EMS API supports two different query executions which are regular and async queries. The regular query has a data size limit for the output data, which is 25000 rows. On the other hand, the async query is able to handle large output data by letting you send repeated requests for mini batches of the large output data.

The `run()` method takes care of the repeated async requests for a query whose returning data is expected to be large.

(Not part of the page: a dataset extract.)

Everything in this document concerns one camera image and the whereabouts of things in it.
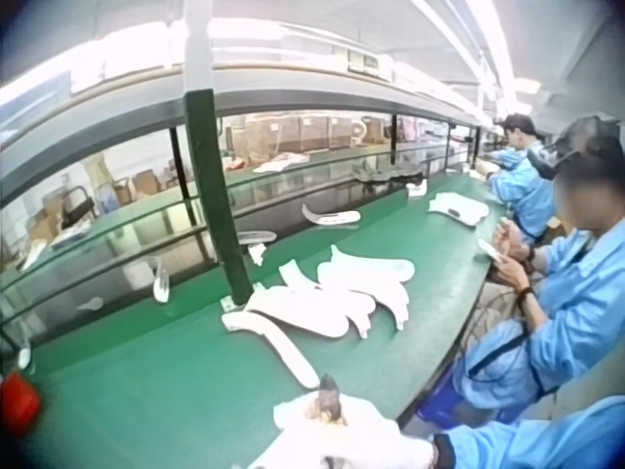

The batch data size for the async request is set 25,000 rows as default (which is the maximum). If you want to change this size,
```python
# Set the batch size as 20,000 rows per request
df = query.run(n_row = 20000)
``` 

## Querying Time-Series Data
You can query data of time-series parameters with respect to individual flight records. Below is a simple example code that sends a flight query first in order to retrieve a set of flights and then sends queries to get some of the time-series parameters for each of these flights.

```python
# Flight query with an APM profile. It will return data for 10 flights
fq = FltQuery(c, "ems9", data_file = "demo.db")
fq.set_database("fdw flights")
# If you reuse the meta-data, you don't need to update db/field trees.

fq.select(
  "customer id", "flight record", "airframe", "flight date (exact)",
    "takeoff airport code", "takeoff airport icao code", "takeoff runway id",
    "takeoff airport longitude", "takeoff airport latitude",
    "p185: processed date", "p185: oooi pushback hour gmt",
    "p185: oooi pushback hour solar local",
    "p185: total fuel burned from first indication of engines running to start of takeoff (kg)")
fq.order_by("flight record", order='desc')
fq.get_top(10)
fq.filter("'p185: processing state' == 'Succeeded'")
flt = fq.run()

# === Run time series query for flights ===

tsq = TSeriesQuery(c, "ems9", data_file = "demo.db")
tsq.select(
  "baro-corrected altitude", 
  "airspeed (calibrated; 1 or only)", 
  "ground speed (best avail)",
    "egt (left inbd eng)", 
    "egt (right inbd eng)", 
    "N1 (left inbd eng) (%)", 
    "N1 (right inbd eng) (%)")

# Run querying multiple flights at once. Start time = 0, end time = 15 mins (900 secs) for all flights. 
# A better use case is that those start/end times are fed by timepoint measurements of your APM profile.
res_dat = tsq.multi_run(flt, start = [0]*flt.shape[0], end = [15*60]*flt.shape[0])
```

The inputs to function `multi_run(...)` are:
* flt  : a vector of Flight Records or flight data in Pandas DataFrame format. The dataframe should have a column of flight records with its column name "Flight Record"
* start: a list-like object defining the starting times (secs) of the timepoints for individual flights. The vector length must be the same as the number of flight records
* end  : a list-like object defining the end times (secs) of the timepoints for individual flights. The vector length must be the same as the number of flight records
* timestep: a list-like object defining the size of timesteps in seconds for individual flights. Default is set 1 second. If you set "None", it will use the parameters' own default timesteps. The vector length must be the same as the number of flight records

The output will be Python dictionary object which contains the following data:
* flt_data : Dictionary. Copy of the flight data for each flight
* ts_data  : Pandas DataFrame. the time series data for each flight

In case you just want to query for a single flight, `run(...)` function will be better suited. Below is an example of time-series querying for a single flight.

```python
res_dat = tsq.run(1901112, start=0, end=900)
```
This function will return a Pandas DataFrame that contains timepoints from 0 to 900 secs and corresponding values for selected parameters. You can also pass a timestep as an optional argument. Default timestep is set 1.0 sec.